Recent charted European agreements placed the objective of increasing the attractiveness of healthcare institutions and promoting medical tourism [3] as a key objective along with quality improvement requirements (e.g., the EU-OECD agreement on healthcare indicators [4], EUPHORIC Project [5], etc.). This trend has been very evident across the globe where healthcare facilities are racing to adopt international quality standards eithervoluntarily or through regulation in the country of operations Quality improvement is the most important function to establish in ongoing healthcare organization and needs to be done via special projects [6].

To achieve such key objectives, most of the current systems follow the classical methodology of cyclic planning, implementation, assessment and review, and examine the process as a relative and contextual concept. That cyclic process in nature is depicted in Figure 1 [7]. The above approach is usually adopted to avoid the creation of a pervasive and unequivocal definition of healthcare quality. An effective Quality Management System (QMS) targets the systemic development and communication of a customer-focused mission, strategies, and action plans. There by, listening and responding to customers’ needs and expectations, empowering employees to keep improving and increasing their satisfaction with their work processes and environment, and gathering and analyzing Key Performance Indicators (KPIs) to enhance organizational and process results are of immense importance for good governance of an institution [8].

Figure 1: Classical methodology of cyclic planning.

Consequently, an integrated web-based Healthcare Institution Quality Management (HIQMA) system has been implemented to improve medical and healthcare services ensuring quality. The main goal is to ensure patients’ safety through effective and efficient quality management. The system attributes include several applications, starting with a quality handbook for the individual beneficiary organizations, continuing with the reformed professional training and advisory services concepts, and ending with the developed service guidelines. In addition, scalability and customizability are intrinsic characteristics of the system. These attributes ensure that different stakeholders are provided with a common framework for designing, implementing, evaluating and improving these services in a continuous and sustainable manner.

This paper describes the design, architecture and functionality of the HIQMA system as well as some of its attributes and services. In Sections 3, 4 and 5, the system is described in details. Section 6 outlines the governance and standards compliance dimensions. Section 7 presents some results and impact assessments. Further enhancements are described in Section 8. The paper conclusions are finally captured in Section 9.

System Description

Managing quality performance requires a comprehensive approach that has a dynamic nature in terms of agility and customization. This becomes highly important when dealing with healthcare institutions as they must carefully consider and control their activities to ensure all quality requirements are met. The integrated web-based automated HIQMA system that was built, has been designed to assist such organizations in implementing and maintaining this comprehensive approach by delivering tools structured around the ISO 9000 family of international standards for quality management taking into consideration the special needs and features for healthcare services [9]. A screen shot of the main user interface is depicted in Figure 2.
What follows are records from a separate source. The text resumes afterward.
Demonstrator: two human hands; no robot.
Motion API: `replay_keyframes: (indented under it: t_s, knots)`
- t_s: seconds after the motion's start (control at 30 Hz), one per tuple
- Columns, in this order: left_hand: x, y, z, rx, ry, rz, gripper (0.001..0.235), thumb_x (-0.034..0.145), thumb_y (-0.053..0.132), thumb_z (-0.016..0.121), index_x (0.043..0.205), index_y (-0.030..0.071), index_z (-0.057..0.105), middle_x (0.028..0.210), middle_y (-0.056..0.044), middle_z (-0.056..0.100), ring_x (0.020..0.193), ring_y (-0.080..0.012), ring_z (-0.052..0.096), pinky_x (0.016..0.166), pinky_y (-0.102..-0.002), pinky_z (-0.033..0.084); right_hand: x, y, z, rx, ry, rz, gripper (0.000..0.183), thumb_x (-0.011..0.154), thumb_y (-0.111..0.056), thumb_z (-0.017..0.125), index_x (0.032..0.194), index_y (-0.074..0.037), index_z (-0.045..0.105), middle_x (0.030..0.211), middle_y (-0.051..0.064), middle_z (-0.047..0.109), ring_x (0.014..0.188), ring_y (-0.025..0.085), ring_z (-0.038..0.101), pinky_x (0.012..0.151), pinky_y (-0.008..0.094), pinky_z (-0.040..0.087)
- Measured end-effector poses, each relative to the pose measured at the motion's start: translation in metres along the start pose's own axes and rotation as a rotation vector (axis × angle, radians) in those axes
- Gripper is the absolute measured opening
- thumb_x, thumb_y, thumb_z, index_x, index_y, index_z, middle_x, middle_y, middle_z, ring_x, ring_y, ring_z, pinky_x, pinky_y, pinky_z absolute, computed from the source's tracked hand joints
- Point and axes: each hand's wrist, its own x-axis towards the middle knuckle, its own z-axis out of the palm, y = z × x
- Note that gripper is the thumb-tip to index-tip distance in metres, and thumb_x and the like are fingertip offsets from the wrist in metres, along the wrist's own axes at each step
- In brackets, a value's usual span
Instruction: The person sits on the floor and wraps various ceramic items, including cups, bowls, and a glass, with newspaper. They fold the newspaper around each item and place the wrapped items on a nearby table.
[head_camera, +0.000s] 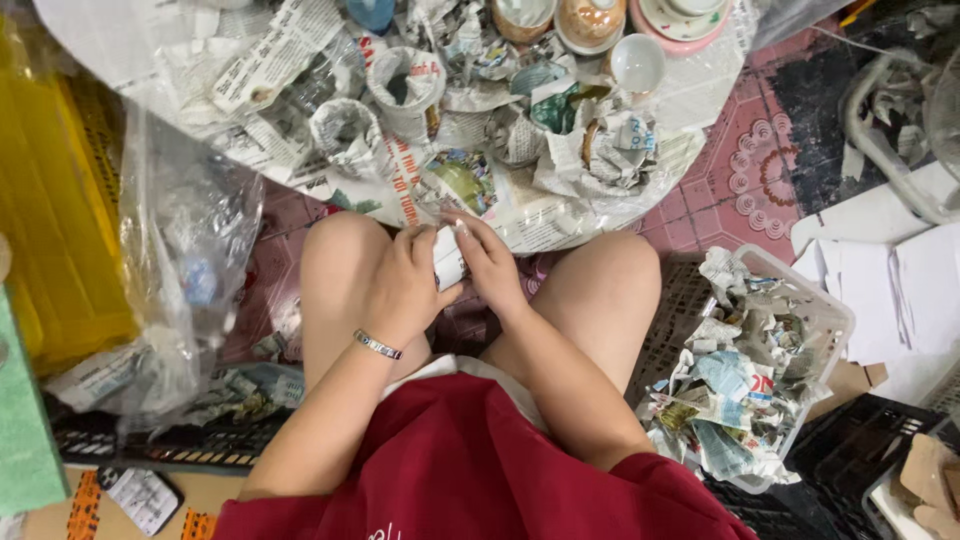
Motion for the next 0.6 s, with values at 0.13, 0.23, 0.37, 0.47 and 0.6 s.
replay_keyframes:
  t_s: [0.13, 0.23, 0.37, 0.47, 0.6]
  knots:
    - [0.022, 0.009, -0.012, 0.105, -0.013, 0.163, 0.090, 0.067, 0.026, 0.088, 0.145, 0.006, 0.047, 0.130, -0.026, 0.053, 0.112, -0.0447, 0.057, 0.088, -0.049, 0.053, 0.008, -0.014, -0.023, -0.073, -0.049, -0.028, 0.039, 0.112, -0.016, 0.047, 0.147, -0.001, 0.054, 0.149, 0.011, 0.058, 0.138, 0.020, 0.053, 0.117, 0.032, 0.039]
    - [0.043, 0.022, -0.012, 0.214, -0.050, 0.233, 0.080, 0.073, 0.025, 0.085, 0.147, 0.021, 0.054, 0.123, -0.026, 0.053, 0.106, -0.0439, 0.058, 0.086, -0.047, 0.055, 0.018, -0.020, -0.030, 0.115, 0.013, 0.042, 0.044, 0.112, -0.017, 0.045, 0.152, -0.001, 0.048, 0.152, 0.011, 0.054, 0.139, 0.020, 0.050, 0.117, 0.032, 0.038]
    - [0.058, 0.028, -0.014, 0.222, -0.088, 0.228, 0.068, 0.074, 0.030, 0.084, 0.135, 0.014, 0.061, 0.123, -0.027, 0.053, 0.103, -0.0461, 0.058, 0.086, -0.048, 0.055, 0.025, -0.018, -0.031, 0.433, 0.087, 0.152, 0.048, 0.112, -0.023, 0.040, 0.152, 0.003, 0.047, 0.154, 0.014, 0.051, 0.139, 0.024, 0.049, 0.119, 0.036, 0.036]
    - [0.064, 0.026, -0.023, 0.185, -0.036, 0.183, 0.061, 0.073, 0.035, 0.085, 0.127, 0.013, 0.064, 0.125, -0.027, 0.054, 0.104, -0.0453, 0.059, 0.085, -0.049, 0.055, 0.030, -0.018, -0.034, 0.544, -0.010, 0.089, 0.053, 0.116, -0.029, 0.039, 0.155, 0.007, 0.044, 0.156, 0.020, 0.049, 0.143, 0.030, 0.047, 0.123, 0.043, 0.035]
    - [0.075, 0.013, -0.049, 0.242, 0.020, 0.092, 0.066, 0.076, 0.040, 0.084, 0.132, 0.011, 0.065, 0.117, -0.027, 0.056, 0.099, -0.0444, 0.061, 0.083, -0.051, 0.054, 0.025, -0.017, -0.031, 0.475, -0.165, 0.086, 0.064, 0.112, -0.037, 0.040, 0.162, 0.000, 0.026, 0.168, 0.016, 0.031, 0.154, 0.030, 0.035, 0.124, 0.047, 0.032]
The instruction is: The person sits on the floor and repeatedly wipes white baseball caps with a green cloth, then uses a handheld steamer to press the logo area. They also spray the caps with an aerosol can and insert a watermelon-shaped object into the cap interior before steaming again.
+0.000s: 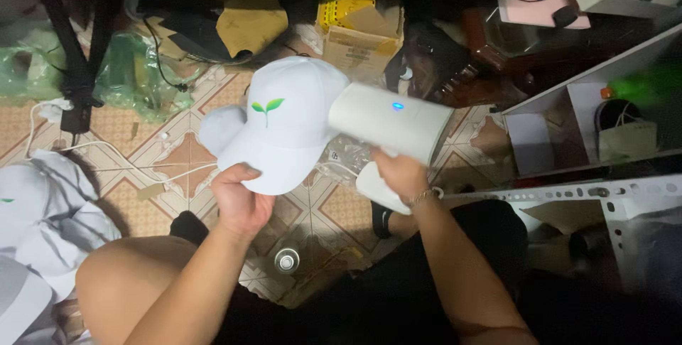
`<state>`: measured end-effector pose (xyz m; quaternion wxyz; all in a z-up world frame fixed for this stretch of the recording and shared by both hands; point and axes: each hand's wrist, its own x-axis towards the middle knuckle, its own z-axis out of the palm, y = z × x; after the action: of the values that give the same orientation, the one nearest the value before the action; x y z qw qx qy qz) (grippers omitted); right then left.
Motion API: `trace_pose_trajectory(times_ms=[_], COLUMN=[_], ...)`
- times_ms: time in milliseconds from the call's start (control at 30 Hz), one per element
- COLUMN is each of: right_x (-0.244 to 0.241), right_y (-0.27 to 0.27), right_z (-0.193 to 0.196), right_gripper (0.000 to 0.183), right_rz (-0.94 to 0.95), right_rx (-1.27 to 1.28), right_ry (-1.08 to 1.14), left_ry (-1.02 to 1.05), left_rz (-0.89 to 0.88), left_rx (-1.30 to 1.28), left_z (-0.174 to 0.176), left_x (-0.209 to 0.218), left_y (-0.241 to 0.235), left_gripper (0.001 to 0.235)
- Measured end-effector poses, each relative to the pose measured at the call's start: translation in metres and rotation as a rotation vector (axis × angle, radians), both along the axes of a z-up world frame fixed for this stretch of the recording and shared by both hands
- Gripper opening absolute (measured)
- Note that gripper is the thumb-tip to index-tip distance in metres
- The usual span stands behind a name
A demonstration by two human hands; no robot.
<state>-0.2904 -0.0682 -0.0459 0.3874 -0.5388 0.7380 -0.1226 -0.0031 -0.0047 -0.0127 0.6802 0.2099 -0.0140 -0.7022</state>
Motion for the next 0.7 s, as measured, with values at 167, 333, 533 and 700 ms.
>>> trace_pose_trajectory(times_ms=[167, 333, 533, 700], right_x=[0.003, 0.008, 0.018, 0.033], right_y=[0.003, 0.012, 0.006, 0.010], right_z=[-0.005, -0.007, -0.001, 0.003], right_gripper=[0.026, 0.024, 0.034, 0.030], right_rz=[0.504, 0.680, 0.526, 0.173], right_rx=[-0.821, -0.597, -0.892, -0.467], right_ry=[0.062, 0.443, -0.008, -0.118], left_ry=[-0.063, -0.200, -0.266, -0.299], left_rz=[-0.028, -0.019, 0.014, 0.054], left_rx=[0.036, 0.061, 0.070, 0.111], left_z=[-0.009, -0.014, -0.005, -0.007], left_x=[-0.003, -0.009, -0.016, -0.014], left_y=[-0.001, 0.005, 0.007, 0.008], left_gripper=[0.067, 0.063, 0.060, 0.050])
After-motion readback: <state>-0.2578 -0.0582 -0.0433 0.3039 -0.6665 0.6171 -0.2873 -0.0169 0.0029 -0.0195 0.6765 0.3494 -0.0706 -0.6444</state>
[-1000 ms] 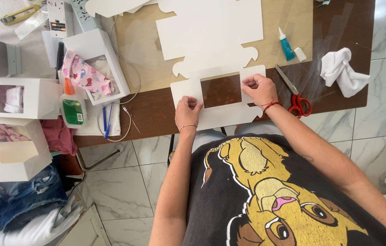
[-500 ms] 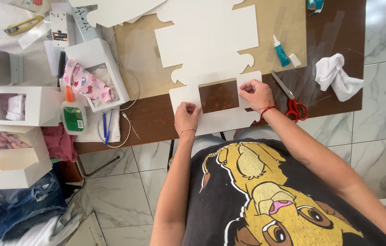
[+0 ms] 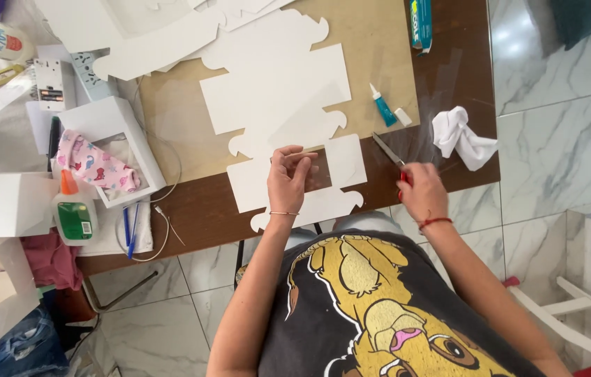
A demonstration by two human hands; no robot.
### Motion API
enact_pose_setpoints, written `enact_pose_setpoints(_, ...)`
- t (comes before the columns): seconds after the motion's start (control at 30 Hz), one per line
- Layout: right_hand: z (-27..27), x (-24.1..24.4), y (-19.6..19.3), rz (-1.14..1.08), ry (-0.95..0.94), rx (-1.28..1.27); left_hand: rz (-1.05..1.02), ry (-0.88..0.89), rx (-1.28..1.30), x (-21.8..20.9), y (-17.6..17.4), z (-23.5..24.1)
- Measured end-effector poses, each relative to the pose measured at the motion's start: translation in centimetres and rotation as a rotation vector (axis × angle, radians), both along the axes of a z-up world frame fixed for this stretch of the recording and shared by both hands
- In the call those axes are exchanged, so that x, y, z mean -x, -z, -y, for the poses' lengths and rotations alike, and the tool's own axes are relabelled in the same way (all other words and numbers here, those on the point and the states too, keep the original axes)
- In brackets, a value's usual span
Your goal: The person cuts small pieces of white paper with scissors, applies glue to the edges of a flat white cardboard box template, and presses the flaps to adhere them. The process is repeated for multiple box templates on a cluttered work table.
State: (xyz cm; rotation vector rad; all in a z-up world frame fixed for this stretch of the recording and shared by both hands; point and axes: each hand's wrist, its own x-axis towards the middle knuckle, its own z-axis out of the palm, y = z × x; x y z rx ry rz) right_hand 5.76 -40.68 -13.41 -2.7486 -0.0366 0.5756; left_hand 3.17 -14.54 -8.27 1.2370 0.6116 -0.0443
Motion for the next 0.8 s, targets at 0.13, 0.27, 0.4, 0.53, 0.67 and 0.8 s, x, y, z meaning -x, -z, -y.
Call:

Figure 2: A screen shot of the main user interface.

HIQMA is a centralized management system that provides a portal to critical quality information and facilitates quality performance improvement through requirement tracking, notifications and realtime management reporting. It has been designed to streamline and automate quality management processes of any medical organization and assist in the effective implementation of wide quality initiatives on a “use per need basis”. The software system is 100% web-based, highly configurable QMS that helps organizations track, analyze, and report on quality management in addition to streamlining existing processes and enforcing their application.

The system was deployed for the first time in Lebanon in early 2011. Since then, the system has been deployed in 10 medical institutions covering 5 private hospitals with 100+ bed capacity, 2 polyclinics and 3 medical labs. As a part of the system’s development and evolution plan, a new version of the software is installed every 6 months in all locations.

Typically, the new software releases include bug fixes, further enhancements and new features. In an attempt to ensure customer satisfaction and continuous quality improvement, an annual on-line customer survey is conducted [10].

Data was obtained by administrating a structured-questionnaire survey comprised of 20 questions covering 4 distinctive areas: functionality, compliance, efficiency and quality control. A quantitative scale of 1-5 is used (5 = strongly agree; 4 = agree; 3 = neutral; 2 = disagree; 1 = strongly disagree). The survey is shown in Table 1. In the first survey conducted in early 2012, a total of 5 institutions responded to the survey and an average score of 3.90 was recorded. In the second survey conducted in early 2013, a total of 7 institutions responded to the survey giving the system an average score of 4.36. Lately, a third survey was conducted earlier this year where 10 healthcare institutions responded. The overall average score was 4.42. This suggests that the system has evolved significantly and is a viable candidate for wider deployment and adoption by other medical entities. In the next sections, the main features of the system will be described in further details [10].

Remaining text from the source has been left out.